Ok, more drama, got two calls from H, the sane one saying how he didnt even remember what he was so upset about when he lived here, how he couldn't understand why I didn't hate him and how ow was so impressed with how kind I was with her. He had to abrutly go to make an arrest, 4hrs later at 3am calls, in a different voice telling me that he didnt' have enough feelings for me, that he loved ow and that he wanted to move back with her. i wasted my breath reminding him of all the drama that happened that very morning:the suicide threat,the asking of money,the stalking...and he had a good excuse to each one "she was upsted I was lying" or to the reason he escaped "I was just feeling bad i lied"
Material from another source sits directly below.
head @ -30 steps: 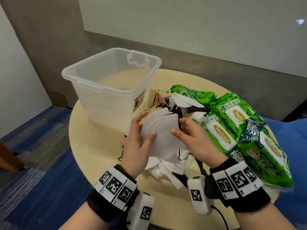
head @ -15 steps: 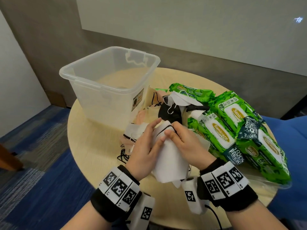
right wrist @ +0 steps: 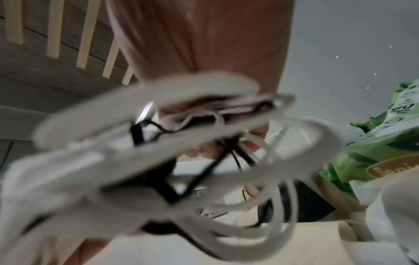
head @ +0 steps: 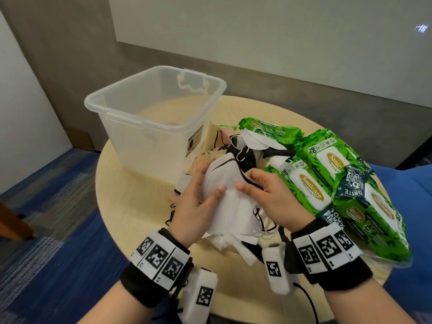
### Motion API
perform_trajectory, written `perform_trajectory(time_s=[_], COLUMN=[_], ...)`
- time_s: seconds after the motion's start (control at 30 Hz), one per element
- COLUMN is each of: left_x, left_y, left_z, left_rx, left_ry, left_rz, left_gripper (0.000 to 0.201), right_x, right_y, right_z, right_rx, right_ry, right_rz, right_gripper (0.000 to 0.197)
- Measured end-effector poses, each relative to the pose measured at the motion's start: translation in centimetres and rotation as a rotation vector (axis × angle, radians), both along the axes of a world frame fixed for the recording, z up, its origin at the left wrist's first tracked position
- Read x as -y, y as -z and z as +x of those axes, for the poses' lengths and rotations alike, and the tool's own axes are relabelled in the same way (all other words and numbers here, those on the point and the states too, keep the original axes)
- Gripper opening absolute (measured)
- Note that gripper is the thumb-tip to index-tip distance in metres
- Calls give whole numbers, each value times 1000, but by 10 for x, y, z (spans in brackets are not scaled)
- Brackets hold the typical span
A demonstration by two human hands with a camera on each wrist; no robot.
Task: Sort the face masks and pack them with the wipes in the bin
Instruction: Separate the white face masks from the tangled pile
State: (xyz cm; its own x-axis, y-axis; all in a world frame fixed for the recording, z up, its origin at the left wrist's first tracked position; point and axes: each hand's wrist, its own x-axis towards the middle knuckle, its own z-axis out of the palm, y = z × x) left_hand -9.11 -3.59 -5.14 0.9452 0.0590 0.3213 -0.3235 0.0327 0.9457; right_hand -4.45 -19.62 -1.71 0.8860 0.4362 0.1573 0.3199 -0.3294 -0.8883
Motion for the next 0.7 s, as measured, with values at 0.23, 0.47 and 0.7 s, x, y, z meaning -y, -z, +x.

We didnt' talk long, I sent him an txt asking him not to contact me today, in the late pm tried anyways. I talked to mom and she tells me he wants to go talk legal separation. He sends a few txt msgs, still is, one of them says that ow wouldnt' date him anymore because ... she couldn't do that to me... since I was so kind to her... I'm still not processing that bit, wow.
He is back to half sane, saying how he lied so much, sorry to have hurted me (all txts, I told him i rather speak to him in person) that he didnt' want to hurt anyone anymore, that we needed to talk without kids around, that he was concern about them.
But, it is there... like a brand iron mark, the fact that he went back to her, regardless EVERYTHING that had happened, he prefered her, I dont' know when I'll even live that down.
So tomorrow we might be talking separation agreement, on wednesday we have a MC session, I thought perhaps it was better to talk about the S there, but it's a long way. Anyways, here it is again, this terrible volcano that wont' stop spewing lava.
I know i will be alright, but my heart breaks for the kids, for my little barely 5yr old, never will knwo the joy of a dad & mom family.
Be not afraid...I will repay you for the years the locusts have eaten Joel2
30something 2kids survivor of S, MLC, A, D I have peace in my heart, at last.